Ted Dunning updated MAHOUT-228:
-------------------------------

Attachment: r.csv
logP.csv
sgd.csv

I have been doing some testing on the training algorithm and there seems to be a glitch in
it.  The problem is that the prior gradient is strong enough that for lambda > really small,
the regularization zeros out all of the coefficients on every iteration.  Not good.

I will attach some sample data that I have been using for these experiments.  These reference
for these experiments was an optimization I did in R where I explicitly optimized a simple
example and got very plausible results.

For the R example, I used the following definition of the function to optimize:

{noformat}
f <- function(beta) {
p = w(rowSums(x %*% matrix(beta, ncol=1)));
r1 = -sum(y*log(p+(p==0))+(1-y)*log(1-p+(p==1)));
r2=lambda*sum(abs(beta));
(r1+r2)
}

w <- function(x) {
return(1/(1+exp(-x)))
}
{noformat}
Here beta is the coefficient vector, lambda sets the amount of regularization, x are the input
vectors one observation per row, y are the known categories for the rows of x, f is the combined
log likelihood (r1) and log prior (r2), and w is the logistic function.  I used an unsimplified
form for the overall logistic likelihood for simplicity.  Normally, a simpler form is used
of -sum(y - p), but I wanted to keep things straightforward.

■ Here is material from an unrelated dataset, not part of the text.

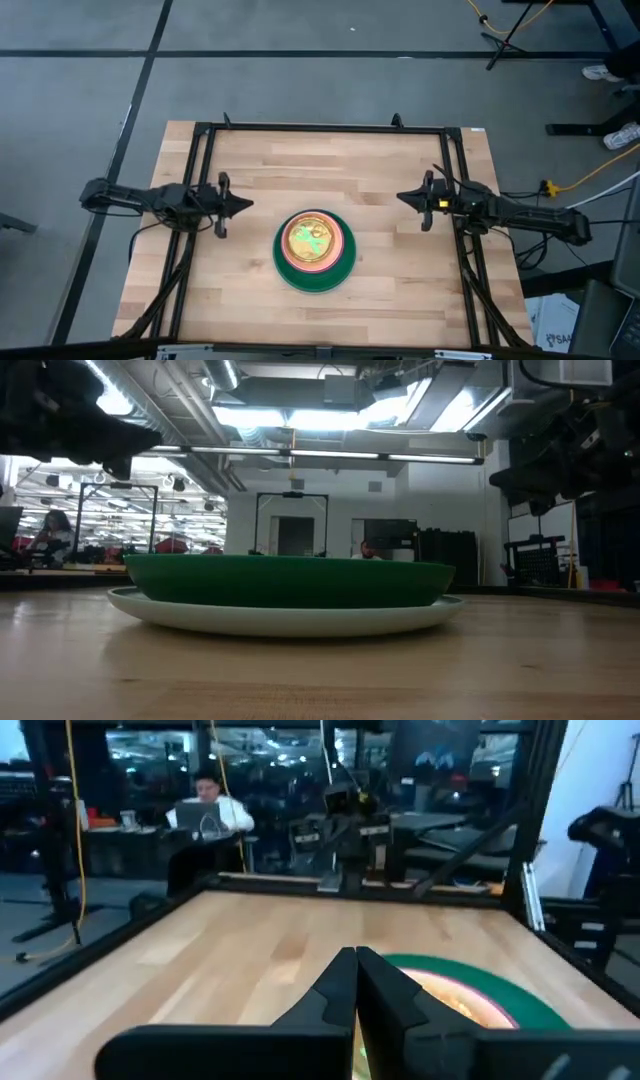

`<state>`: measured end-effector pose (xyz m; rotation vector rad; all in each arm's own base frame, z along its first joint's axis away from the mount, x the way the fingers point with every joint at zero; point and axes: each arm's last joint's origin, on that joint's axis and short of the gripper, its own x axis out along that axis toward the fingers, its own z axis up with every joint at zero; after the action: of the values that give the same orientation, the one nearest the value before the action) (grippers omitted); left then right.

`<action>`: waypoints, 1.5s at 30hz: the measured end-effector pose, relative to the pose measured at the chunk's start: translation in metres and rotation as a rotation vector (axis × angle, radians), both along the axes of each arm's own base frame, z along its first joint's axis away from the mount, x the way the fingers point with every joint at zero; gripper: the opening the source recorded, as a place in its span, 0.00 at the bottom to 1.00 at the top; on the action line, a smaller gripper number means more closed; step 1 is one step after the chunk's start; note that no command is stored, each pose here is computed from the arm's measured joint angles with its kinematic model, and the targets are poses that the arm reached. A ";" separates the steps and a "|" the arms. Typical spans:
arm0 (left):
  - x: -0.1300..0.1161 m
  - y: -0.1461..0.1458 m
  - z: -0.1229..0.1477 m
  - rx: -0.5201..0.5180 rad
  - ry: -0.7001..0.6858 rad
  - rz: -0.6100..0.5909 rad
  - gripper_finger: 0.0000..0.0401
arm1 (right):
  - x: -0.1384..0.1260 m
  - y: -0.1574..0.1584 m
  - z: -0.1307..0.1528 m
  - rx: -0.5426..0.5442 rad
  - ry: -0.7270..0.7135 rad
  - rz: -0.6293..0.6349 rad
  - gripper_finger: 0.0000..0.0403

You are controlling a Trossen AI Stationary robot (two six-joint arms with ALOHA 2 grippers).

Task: Stack plastic plates
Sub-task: Return to Home Position

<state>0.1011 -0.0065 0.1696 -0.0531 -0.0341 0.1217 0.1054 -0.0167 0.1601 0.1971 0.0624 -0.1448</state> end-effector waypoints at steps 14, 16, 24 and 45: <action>-0.005 0.010 0.001 -0.111 -0.044 0.115 0.01 | -0.001 0.000 -0.002 -0.011 0.020 0.005 0.00; -0.005 0.011 0.001 -0.134 -0.046 0.137 0.01 | -0.001 0.000 -0.004 0.002 0.044 -0.006 0.00; -0.005 0.011 0.001 -0.130 -0.047 0.142 0.01 | -0.001 0.000 -0.005 0.002 0.048 -0.017 0.00; -0.005 0.011 0.001 -0.129 -0.046 0.141 0.01 | -0.001 0.000 -0.005 0.002 0.050 -0.017 0.00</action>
<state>0.0964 0.0049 0.1710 -0.1828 -0.0763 0.2640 0.1044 -0.0170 0.1554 0.1958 0.1110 -0.1663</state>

The attached file sgd.csv contains the value of x.  The value of y is simply 30 0's followed
by 30 1's.

Optimization was done using this:
{noformat}
lambda <- 0.1
beta.01 <- optim(beta,f, method="CG", control=list(maxit=10000))
lambda <- 1
beta.1 <- optim(beta,f, method="CG", control=list(maxit=10000))
lambda <- 10
beta.10 <- optim(beta,f, method="CG", control=list(maxit=10000))
{noformat}
The values for beta obtained are contained in the file r.csv and the log-MAP likelihoods are
in logP.csv

I will shortly add a patch that has my initial test in it.  This patch will contain these
test data files.  I will be working on this problem off and on over the next few days, but
any hints that anybody has are welcome.  My expectation is that there is a silly oversight
in my Java code.

> Need sequential logistic regression implementation using SGD techniques
> -----------------------------------------------------------------------
>
>                 Key: MAHOUT-228
>                 URL: https://issues.apache.org/jira/browse/MAHOUT-228
>             Project: Mahout
>          Issue Type: New Feature
>          Components: Classification
>            Reporter: Ted Dunning
>             Fix For: 0.3
>
>         Attachments: logP.csv, MAHOUT-228-1.patch, MAHOUT-228-2.patch, r.csv, sgd.csv
>
>
> Stochastic gradient descent (SGD) is often fast enough for highly scalable learning (see
Vowpal Wabbit, http://hunch.net/~vw/).
> I often need to have a logistic regression in Java as well, so that is a reasonable place
to start.

--
This message is automatically generated by JIRA.
-
You can reply to this email to add a comment to the issue online.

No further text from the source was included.